Источником возбуждающего света служит ртутная лампа мощностью 50 ватт. Поскольку в качестве кальций - чувствительного зонда использовали индикатор Фура -2 АМ, являющийся по возбуждению двухволновым (см. выше), то для количественного определения [Ca2+]i необходимо было одновременно индуцировать флуоресценцию обеими длинами волн. В нашей конфигурации периодическая смена фильтров возбуждения была реализована при помощи вращения колеса с вмонтированными в него двумя интерференционными фильтрами 360 и 390 нм. Частота вращения была 5 Гц. Управление системой смены фильтров осуществлялось при помощи кальций - измерительного модуля фирмы Luigs und Neumann, Германия. Этот же модуль являлся интерфейсом предварительной обработки.

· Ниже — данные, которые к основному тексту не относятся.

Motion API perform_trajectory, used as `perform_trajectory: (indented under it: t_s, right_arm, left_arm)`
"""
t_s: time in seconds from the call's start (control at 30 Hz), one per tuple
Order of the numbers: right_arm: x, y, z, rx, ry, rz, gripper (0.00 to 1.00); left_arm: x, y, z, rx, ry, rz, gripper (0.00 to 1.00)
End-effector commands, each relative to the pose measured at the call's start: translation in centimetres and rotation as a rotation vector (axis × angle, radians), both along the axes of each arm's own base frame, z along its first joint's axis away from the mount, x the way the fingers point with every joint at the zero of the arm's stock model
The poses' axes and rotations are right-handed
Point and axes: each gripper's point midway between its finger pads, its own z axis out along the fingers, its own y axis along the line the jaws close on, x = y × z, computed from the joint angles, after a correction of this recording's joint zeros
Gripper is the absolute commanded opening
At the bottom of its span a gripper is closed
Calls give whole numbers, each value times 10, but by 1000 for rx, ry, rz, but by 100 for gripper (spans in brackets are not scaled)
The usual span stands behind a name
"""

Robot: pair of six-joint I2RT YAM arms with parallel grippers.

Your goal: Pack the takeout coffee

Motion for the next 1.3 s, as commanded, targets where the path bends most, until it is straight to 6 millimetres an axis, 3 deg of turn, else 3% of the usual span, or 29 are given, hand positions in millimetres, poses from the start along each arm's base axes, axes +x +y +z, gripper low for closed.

Оптическая часть установки была смонтирована на базе микроскопа Axioskop, Zeiss. Разделение потоков возбуждающего света и флуоресценции производилось при помощи дихроического зеркала. Свет, прошедший через фильтр для возбуждения флуоресценции, отклонялся дихроическим зеркалом и при помощи высокоаппертурного иммерсионного объектива (40*, апертура 0.75) фокусировался на объекте. Флуоресцентный свет проходил через соответствующий интерференционный фильтр и подавался на фотоэлектронный умножитель (ФЭУ). Для уменьшения уровня шумов фиксированная диафрагма (1 мм) была расположена перед ФЭУ. В результате флуоресцентный сигнал собирался с фокальной плоскости диаметром 50 мкм, что позволило значительно улучшить соотношение сигнал/шум.
Модуль предварительной обработки позволял производить компенсацию автофлуоресценции и, при необходимости, усиливать сигнал, после чего он оцифровывался при помощи цифрового интерфейса TIDA и обрабатывался компьютером при помощи программ Tida 5.0 и Wintida, разработанных в Гейдельберге, Германия.
Рисунок 4. Принципиальная схема экспериментальной установки для двухволнового измерения кальция.
При работе со срезами все растворы готовились на основе раствора Тироде (в ммоль/л): NaCl - 125, KCl - 5.4, MgCl2 - 1, CaCl2 - 2.5, NaHCO3 - 26, KH2PO4 - 1.6, глюкоза - 10, постоянно аэрировавшийся газовой смесью 95% О2 + 5% СО2 (pH=7.4). Бескальциевый раствор готовился эквимолярной заменой CaCl2 на MgCl2 и добавкой 1 ммоль/л EGTA, растворы с повышенным содержанием калия или кофеина - заменой NaCl на соответствующее количество KСl или кофеина.